I told him that I needed about six more stories:
1. The other murder he witnessed, the one he did not want to talk about
2. 2 boxing matches [worst and best fight]
3. An incident of childhood aggression
4. An incident of teenage school violence [I just know this stuff is there]
5. The last act of violence or aggression he was involved in
He told me that he had not been in a fight since he was 24. I informed them that I am not interested in the media/police/criminal perspective of violence as only consisting of mutual combats, quaintly termed fights. I am looking for real aggression of the type that most people are conditioned to slot as a property crime, and not even define as violence: such as stick-ups, muggings, extortion, captive panhandling [not letting you out of your car], rape, home invasions and carjacking. Like most fighters, when he thought in terms of violence he only considered the now extinct “mutual combat” or “fight” between men. Also, like most former or practicing criminals, a mugging that did not result in property loss or a stick-up that did not result in a shooting are regarded as non-violent non-events.
His eyes lit up, “Heck yeah, brother, how about last week—right outside the store here. I was riding my bike and this… [He was about to identify the aggressor by race, but spotted a black customer in the aisle and kept it generic.] dude yells at me, ‘Hey, I’m looking for my bike! That’s my bike, right?’

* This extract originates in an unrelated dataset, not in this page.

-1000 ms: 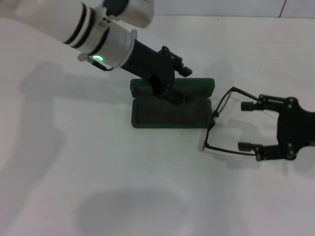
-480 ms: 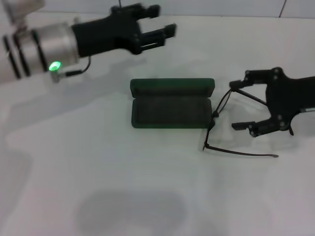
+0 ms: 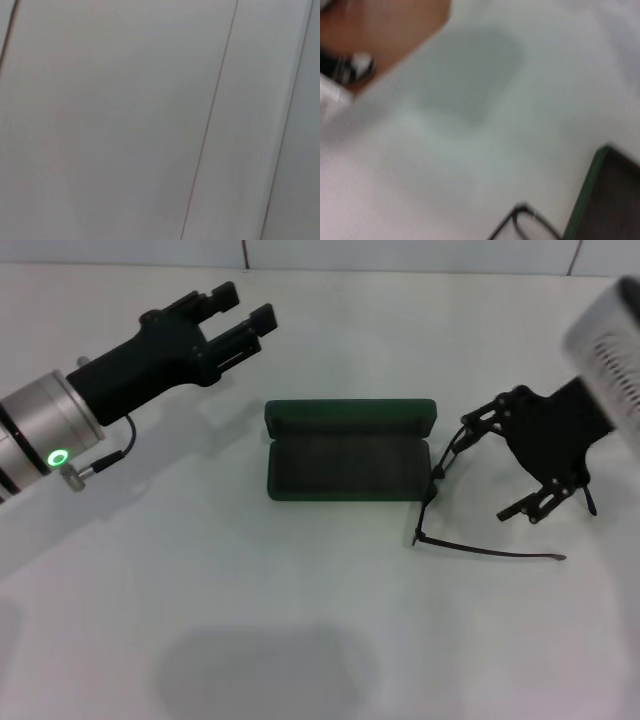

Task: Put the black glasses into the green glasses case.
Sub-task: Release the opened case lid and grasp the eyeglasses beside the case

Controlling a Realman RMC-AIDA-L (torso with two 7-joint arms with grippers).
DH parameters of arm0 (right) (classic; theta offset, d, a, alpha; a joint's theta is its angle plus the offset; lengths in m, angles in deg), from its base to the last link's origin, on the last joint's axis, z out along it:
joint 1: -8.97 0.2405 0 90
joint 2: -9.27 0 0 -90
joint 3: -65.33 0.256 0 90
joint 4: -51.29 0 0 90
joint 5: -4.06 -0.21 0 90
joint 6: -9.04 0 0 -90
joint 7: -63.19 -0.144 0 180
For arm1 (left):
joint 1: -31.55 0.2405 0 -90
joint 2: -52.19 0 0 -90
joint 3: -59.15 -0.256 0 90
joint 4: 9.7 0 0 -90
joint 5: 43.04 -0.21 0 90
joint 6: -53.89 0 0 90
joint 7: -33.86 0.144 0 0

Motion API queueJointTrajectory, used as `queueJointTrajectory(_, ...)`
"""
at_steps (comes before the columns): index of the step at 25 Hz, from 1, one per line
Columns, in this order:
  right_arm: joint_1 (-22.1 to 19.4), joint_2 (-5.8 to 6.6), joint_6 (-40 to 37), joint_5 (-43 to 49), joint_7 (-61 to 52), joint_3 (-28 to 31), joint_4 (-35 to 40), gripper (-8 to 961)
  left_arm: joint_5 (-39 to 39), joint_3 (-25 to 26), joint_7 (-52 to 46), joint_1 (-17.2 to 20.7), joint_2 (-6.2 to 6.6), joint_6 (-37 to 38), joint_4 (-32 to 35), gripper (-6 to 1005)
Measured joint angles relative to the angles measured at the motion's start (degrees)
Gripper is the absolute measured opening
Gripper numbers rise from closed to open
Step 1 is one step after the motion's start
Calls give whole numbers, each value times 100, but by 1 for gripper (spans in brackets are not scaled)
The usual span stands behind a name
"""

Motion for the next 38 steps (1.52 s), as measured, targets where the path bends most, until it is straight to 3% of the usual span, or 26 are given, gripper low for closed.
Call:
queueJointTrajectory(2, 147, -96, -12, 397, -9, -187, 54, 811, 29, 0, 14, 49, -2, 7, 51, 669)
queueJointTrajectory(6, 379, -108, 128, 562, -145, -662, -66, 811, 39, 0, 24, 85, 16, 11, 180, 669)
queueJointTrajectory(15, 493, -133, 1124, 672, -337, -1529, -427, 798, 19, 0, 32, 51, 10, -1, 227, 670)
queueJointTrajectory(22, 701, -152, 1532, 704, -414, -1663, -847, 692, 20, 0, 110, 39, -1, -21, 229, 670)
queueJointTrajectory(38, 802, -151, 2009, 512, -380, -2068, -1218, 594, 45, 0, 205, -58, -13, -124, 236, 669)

“Of course you know what the deal is, this is an attempt to get me to stop and argue and explain why it is my bike, so that him and the three dudes he is with can take it from me after they beat my ass.
“I yelled, ‘Fuck off asshole,' and rode off down the street. The heck if I’m going to let them jack me.’
“That’s really interesting, that I am so conditioned from living in the Baltimore area to people threatening me and jacking my shit, that I failed to identify the behavior for what it was. There is a good lesson in that in favor of prayer and the search for truth within and in the gospels, because the dominant culture is so obviously atheistic, just a false construct to manage the brain-dead herd.”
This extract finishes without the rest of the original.